R2 = SSR / SSTO = 0.55
SSR = 2520 * 0.55 = 1386
From there, you can get the the SSR's "inverse", the sum of the squares of the residuals (errors), called SSE.
SSE = SSTO - SSR = 2520 - 1386 = 1134
Now, since that is the sum of the squares of the errors, we can now calculate the mean of the square of the errors, the MSE. The only tricky part of this is remembering to subtract 2 from the number of observations before you divide. You can think about that "minus 2" as being due to the fact that the two ends of the plot line don't count as differences. It's not exactly accurate as to the why, but it's a good memory trick.
MSE = (SSE) / (N-2) = 1134 / 8 = 141.75
Since that's the Mean of the Squared errors, we need to square root it to get the standard error.
SE = SQRT(MSE) = SQRT(141.75) = just under 12 - you do the math to 2 digits.

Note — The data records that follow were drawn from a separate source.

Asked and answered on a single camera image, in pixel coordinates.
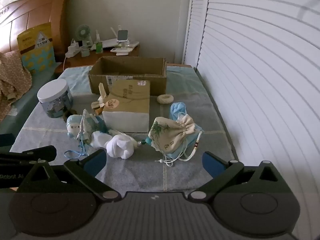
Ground blue cord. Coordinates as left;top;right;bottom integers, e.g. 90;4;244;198
64;140;87;159

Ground embroidered cream drawstring pouch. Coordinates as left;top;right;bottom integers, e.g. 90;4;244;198
142;116;203;167

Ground brown floral cloth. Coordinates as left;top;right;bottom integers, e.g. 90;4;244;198
0;50;33;123

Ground white louvered door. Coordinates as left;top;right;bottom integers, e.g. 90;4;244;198
182;0;320;240

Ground white socks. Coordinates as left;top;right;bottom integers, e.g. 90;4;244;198
91;131;137;159

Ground teal bed sheet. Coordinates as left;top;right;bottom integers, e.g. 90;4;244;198
0;74;56;141

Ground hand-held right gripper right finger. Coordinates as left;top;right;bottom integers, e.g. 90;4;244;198
187;151;294;203

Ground cream hair scrunchie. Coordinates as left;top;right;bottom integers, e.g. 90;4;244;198
157;94;174;104

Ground clear jar with white lid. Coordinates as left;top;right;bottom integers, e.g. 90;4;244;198
37;78;74;119

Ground cardboard box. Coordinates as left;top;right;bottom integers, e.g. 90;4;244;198
87;56;168;96

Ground white power strip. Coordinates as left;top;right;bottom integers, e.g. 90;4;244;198
65;38;82;58

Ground yellow paper bag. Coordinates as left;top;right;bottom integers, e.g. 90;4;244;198
17;22;56;72

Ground small green desk fan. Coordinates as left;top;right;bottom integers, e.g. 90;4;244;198
76;24;91;47

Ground white router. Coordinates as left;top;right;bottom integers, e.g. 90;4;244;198
102;25;139;49

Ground cream ribbon bow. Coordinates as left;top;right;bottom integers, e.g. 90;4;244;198
91;83;111;114

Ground wooden headboard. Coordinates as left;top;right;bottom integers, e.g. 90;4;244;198
0;0;73;63

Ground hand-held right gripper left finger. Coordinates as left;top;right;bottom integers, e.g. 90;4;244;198
17;149;122;204

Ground green bottle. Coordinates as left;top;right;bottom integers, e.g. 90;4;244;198
95;30;104;54

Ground blue-haired plush doll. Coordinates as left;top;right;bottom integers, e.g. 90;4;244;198
66;109;111;147

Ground small white screen device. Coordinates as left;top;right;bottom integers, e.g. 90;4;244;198
117;29;129;48

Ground wooden nightstand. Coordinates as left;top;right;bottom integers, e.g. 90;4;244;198
54;43;140;74

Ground tan and white gift box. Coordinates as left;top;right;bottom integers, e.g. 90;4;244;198
102;80;151;133

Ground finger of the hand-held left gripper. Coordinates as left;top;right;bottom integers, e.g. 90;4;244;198
9;145;58;166

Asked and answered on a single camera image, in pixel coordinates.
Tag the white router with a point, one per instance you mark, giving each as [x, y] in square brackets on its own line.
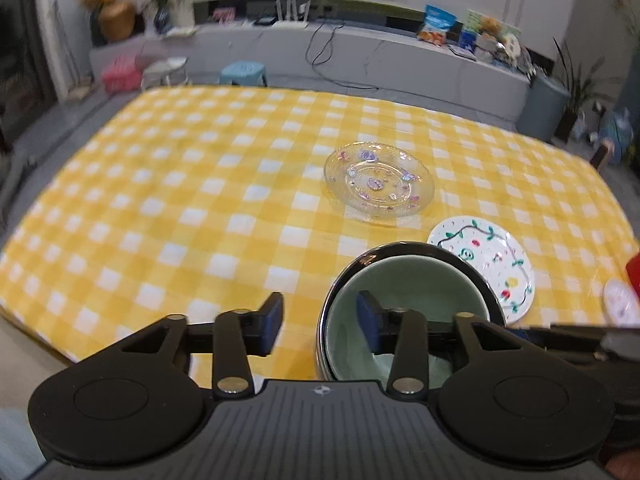
[292, 21]

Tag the tall potted plant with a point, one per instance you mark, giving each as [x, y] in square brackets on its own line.
[567, 125]

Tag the blue green plastic bag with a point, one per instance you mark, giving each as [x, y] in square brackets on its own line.
[620, 130]

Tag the blue steel bowl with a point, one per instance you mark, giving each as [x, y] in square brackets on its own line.
[321, 330]

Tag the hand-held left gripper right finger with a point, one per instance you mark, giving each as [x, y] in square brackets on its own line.
[367, 325]

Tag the pink picture card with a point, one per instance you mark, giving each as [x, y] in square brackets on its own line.
[225, 14]

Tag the white stool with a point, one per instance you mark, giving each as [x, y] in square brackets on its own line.
[165, 65]

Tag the person's right hand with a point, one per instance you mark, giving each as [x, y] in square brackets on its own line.
[622, 467]

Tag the yellow checkered tablecloth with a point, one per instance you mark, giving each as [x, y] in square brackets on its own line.
[200, 210]

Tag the grey trash bin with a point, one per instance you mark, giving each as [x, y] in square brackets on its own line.
[542, 110]

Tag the dark glass door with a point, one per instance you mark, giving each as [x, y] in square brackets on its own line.
[25, 60]

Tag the clear glass plate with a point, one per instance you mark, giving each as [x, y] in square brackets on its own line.
[380, 185]

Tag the brown vase with dried flowers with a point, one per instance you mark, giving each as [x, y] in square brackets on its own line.
[117, 22]

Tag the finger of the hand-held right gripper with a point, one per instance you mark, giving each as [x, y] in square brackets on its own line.
[565, 340]

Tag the pink basket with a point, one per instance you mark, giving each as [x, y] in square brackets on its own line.
[122, 76]

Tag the blue snack bag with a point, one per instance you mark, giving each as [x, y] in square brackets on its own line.
[436, 25]

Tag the green ceramic bowl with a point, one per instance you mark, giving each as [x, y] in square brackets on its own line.
[410, 280]

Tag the white television cabinet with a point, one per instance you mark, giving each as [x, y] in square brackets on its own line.
[400, 65]

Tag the small beige floor appliance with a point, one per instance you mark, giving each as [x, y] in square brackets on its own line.
[602, 155]

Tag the white fruit-painted plate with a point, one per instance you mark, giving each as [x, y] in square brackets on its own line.
[500, 260]

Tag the light blue stool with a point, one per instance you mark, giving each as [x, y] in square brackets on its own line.
[242, 67]

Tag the red cup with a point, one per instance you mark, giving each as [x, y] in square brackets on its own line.
[634, 275]

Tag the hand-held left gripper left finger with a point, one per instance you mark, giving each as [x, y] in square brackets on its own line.
[270, 320]

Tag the small white plate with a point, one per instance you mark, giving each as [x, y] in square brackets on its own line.
[625, 305]

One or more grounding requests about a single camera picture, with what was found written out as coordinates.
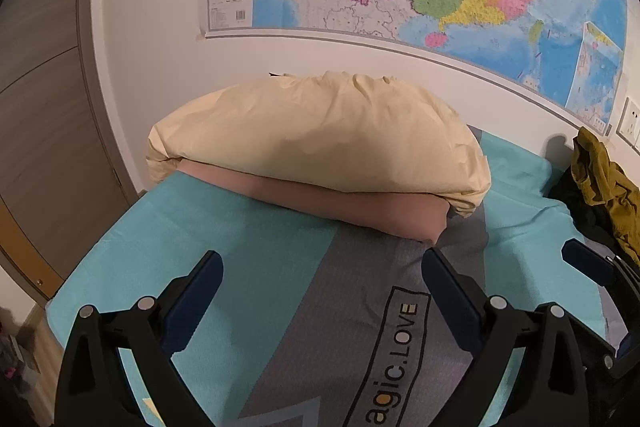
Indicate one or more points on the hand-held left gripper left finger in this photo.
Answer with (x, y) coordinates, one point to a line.
(197, 292)

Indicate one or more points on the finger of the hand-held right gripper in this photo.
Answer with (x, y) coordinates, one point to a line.
(587, 262)
(617, 367)

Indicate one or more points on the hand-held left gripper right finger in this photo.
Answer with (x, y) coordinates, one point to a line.
(450, 297)

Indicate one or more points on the cream jacket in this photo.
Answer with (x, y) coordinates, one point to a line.
(320, 142)

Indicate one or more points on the teal patterned bed sheet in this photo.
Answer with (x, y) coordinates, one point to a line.
(260, 267)

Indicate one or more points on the olive green garment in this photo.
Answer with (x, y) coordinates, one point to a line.
(607, 187)

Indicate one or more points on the pink garment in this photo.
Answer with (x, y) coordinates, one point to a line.
(350, 212)

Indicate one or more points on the brown wooden door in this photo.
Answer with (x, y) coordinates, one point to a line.
(45, 132)

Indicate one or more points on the white wall socket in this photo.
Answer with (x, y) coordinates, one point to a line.
(631, 117)

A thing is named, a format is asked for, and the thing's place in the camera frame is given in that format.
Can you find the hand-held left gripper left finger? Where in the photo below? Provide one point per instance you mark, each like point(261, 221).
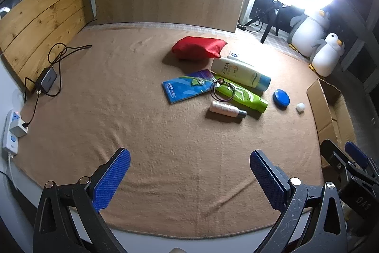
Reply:
point(112, 179)

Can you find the blue round lid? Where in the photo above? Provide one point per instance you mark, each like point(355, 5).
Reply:
point(281, 99)

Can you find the red pouch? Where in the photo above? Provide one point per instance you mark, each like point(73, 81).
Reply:
point(198, 47)

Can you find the small white cap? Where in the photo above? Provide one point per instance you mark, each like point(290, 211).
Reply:
point(300, 107)

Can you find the grey power adapter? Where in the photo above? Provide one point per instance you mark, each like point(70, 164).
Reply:
point(47, 79)

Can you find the cardboard box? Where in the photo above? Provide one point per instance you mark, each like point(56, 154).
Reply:
point(325, 119)

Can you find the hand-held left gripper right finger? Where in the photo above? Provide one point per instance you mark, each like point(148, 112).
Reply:
point(268, 179)

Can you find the black power strip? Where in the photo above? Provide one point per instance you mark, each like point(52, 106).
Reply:
point(241, 26)

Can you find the white power strip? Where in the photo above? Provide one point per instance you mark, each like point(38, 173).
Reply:
point(9, 143)

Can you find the white lotion bottle blue cap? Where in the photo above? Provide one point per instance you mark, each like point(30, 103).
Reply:
point(237, 70)

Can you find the white charger plug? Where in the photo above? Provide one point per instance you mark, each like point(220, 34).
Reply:
point(17, 128)

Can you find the blue packet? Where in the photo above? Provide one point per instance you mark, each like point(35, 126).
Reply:
point(183, 88)

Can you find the small penguin plush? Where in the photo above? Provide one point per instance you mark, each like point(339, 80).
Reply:
point(325, 57)

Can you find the brown blanket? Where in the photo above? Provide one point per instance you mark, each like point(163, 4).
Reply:
point(148, 137)

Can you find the large penguin plush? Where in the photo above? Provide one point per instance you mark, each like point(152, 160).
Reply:
point(308, 33)

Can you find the small white bottle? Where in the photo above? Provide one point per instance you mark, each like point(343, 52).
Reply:
point(225, 108)

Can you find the pine wooden board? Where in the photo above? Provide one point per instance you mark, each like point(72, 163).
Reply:
point(44, 24)

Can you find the green tube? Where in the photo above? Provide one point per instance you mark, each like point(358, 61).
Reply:
point(248, 97)

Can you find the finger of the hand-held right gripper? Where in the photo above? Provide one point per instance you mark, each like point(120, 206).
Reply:
point(356, 153)
point(334, 156)

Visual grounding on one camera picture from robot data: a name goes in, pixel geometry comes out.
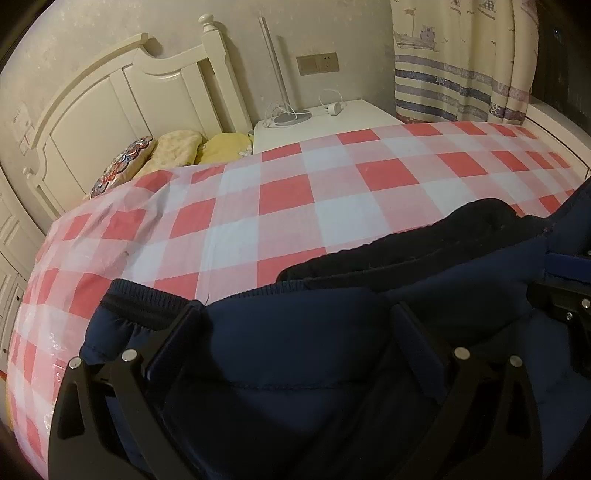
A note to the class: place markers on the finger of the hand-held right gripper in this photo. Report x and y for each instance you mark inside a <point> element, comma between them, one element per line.
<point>570,264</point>
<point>561,300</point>

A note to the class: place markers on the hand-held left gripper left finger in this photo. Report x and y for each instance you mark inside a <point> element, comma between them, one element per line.
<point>173,344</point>

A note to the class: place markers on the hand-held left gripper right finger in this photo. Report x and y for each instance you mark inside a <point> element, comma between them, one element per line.
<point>418,341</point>

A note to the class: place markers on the blue padded zip jacket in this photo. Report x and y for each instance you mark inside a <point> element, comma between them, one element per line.
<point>323,350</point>

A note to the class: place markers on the white window ledge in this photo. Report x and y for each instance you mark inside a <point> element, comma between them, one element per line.
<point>561,131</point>

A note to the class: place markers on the white wardrobe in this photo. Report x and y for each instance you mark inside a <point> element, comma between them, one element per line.
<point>16,258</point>

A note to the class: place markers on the embroidered floral pillow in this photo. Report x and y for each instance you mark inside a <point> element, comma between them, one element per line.
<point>122,164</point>

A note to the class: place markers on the pink white checked cloth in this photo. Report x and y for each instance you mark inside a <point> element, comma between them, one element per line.
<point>286,194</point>

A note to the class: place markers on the pale yellow pillow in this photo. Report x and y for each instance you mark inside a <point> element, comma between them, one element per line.
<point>175,150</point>

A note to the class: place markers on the dark window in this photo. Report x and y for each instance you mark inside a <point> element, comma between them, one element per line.
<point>563,50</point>

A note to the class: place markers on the boat print curtain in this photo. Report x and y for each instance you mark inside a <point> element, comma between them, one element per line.
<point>461,60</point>

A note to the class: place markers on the white nightstand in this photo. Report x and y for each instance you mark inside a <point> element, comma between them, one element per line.
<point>360,117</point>

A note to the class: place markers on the white wooden bed headboard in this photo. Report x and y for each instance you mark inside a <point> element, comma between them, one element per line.
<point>138,92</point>

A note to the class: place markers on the white desk lamp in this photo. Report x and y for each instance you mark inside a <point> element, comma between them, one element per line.
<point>279,74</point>

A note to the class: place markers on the gold wall socket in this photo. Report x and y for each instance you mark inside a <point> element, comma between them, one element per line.
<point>317,63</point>

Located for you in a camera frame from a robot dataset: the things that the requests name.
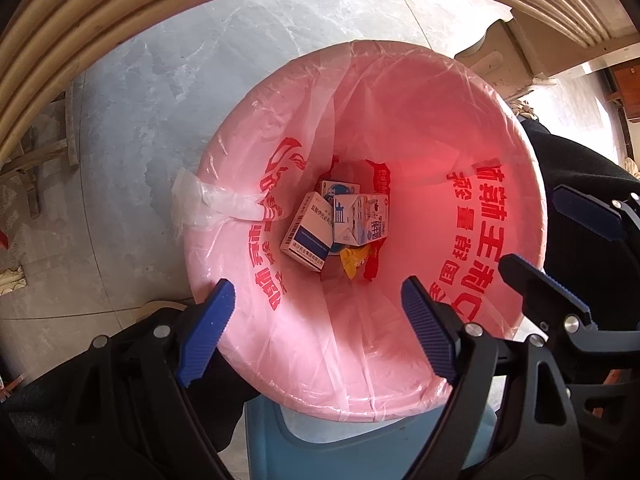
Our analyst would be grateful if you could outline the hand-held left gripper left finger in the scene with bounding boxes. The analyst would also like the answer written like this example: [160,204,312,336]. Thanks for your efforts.
[65,280,237,480]

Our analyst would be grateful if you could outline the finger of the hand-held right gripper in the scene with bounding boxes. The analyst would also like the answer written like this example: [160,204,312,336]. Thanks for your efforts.
[553,184,640,257]
[498,253,640,357]

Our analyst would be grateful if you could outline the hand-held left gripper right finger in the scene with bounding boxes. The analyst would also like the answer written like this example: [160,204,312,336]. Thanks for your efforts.
[401,276,584,480]

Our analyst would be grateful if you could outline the yellow snack wrapper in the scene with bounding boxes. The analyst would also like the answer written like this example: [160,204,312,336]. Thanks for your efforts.
[340,247,373,281]

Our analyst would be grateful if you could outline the white milk carton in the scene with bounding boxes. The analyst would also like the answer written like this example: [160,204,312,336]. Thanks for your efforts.
[333,192,390,247]

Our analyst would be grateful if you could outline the white and blue medicine box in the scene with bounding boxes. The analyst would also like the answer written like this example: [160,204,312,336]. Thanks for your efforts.
[280,191,335,273]

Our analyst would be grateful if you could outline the dark grey trousers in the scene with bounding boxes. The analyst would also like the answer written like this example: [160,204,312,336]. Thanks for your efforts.
[0,115,640,480]

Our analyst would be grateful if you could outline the blue plastic stool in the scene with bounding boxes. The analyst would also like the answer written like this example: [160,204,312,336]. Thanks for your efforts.
[244,395,501,480]

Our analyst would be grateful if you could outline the pink printed plastic bin liner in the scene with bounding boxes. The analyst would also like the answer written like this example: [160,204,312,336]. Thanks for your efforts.
[171,39,550,423]

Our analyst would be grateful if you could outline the beige wooden coffee table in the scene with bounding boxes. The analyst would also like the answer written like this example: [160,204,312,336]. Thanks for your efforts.
[0,0,640,216]

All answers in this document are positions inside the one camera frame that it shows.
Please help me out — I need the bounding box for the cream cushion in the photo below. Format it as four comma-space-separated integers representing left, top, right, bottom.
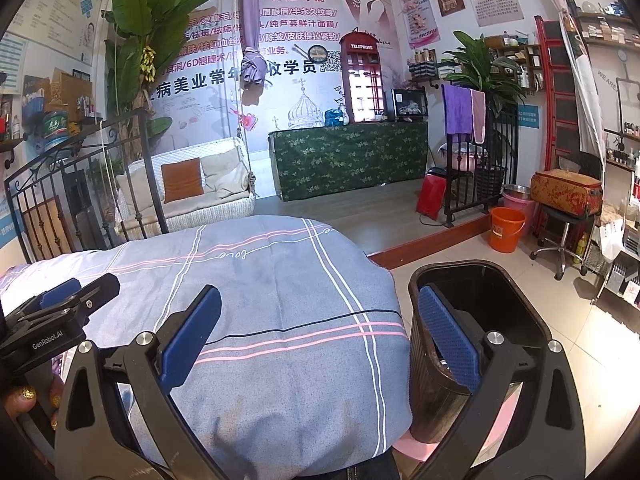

I'm assuming that these are whole percents that we are reporting, since X and Y are described as "percentage" and the fit line goes through (0,62.804);
Now, doing our sanity checking on our answers, this says that captures of (whatever kind of animal this is) without pups had between 51 and 76 percent CPV prevalence (62.8 +/- 12) and captures of all pups had between 0 and 22 percent CPV prevalence (62.8 - 53.6 +/- 12) .
If this matches the expected fit, then we're golden.